La République démocratique du Congo amorce un tournant majeur dans la gouvernance de son secteur extractif avec la mise en place annoncée d’une garde minière paramilitaire. Dotée d’un financement de 100 millions de dollars américains, mobilisés avec l’appui des États-Unis et des Émirats arabes unis, cette nouvelle force vise à répondre à l’un des principaux défis du pays lié à la sécurisation des sites miniers et des chaînes d’approvisionnement en minerais stratégiques.

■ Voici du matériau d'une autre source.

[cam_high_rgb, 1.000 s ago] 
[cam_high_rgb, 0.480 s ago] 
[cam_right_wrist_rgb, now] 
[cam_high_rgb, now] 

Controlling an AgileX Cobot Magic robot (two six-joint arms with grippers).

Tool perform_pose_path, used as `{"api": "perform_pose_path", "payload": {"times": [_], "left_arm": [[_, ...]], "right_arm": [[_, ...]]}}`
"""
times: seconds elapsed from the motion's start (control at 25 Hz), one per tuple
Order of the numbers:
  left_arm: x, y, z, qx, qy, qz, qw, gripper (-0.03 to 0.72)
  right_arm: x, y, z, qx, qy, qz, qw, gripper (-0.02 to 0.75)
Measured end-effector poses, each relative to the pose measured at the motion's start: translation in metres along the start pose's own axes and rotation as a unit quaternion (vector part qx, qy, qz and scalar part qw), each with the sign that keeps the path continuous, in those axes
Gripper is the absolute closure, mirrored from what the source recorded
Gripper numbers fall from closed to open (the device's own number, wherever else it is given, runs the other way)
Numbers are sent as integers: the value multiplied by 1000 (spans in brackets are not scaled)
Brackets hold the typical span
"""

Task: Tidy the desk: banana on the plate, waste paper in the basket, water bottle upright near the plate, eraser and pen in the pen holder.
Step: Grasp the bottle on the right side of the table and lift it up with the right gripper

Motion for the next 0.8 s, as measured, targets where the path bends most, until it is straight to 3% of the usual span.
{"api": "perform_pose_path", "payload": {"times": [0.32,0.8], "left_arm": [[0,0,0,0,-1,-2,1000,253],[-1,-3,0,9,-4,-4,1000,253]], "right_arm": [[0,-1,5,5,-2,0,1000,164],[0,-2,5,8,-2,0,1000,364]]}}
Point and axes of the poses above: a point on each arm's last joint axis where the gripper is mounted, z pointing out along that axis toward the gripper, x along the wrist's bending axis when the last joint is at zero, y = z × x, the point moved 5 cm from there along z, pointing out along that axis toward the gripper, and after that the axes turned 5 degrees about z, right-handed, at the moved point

Pilier de l’économie congolaise et au cœur des enjeux géopolitiques mondiaux, le secteur minier reste fragilisé par une insécurité persistante. Premier producteur mondial de cobalt et acteur clé sur les marchés du cuivre, du coltan et du lithium, la RDC est confrontée à la prolifération de groupes armés dans certaines zones d’exploitation, ainsi qu’à une contrebande massive qui échappe au contrôle de l’État. Ces facteurs affectent considérablement les recettes publiques et freinent les investissements étrangers.
C’est dans ce contexte que l’Inspection générale des mines (IGM) entend déployer une unité spécialisée chargée d’assurer la protection des sites d’extraction, d’escorter les convois de minerais et de sécuriser les infrastructures critiques. Jusqu’ici, ces missions étaient en grande partie assumées par les forces armées, souvent déjà sollicitées sur plusieurs fronts sécuritaires.
Le déploiement de cette garde minière se fera progressivement. Un premier contingent de 2 500 à 3 000 agents est attendu d’ici décembre 2026, à l’issue d’un processus de recrutement suivi d’une formation de six mois en collaboration avec l’armée. À plus long terme, les autorités ambitionnent de porter les effectifs à plus de 20 000 hommes d’ici 2028, faisant de cette unité l’un des dispositifs spécialisés les plus importants en Afrique.
Au-delà de la sécurisation physique des sites, cette initiative vise également à améliorer la traçabilité des minerais et à lutter contre les circuits illicites. Cependant, plusieurs observateurs s’interrogent sur ce que deviendra la Police des mines et hydrocarbures (PMH).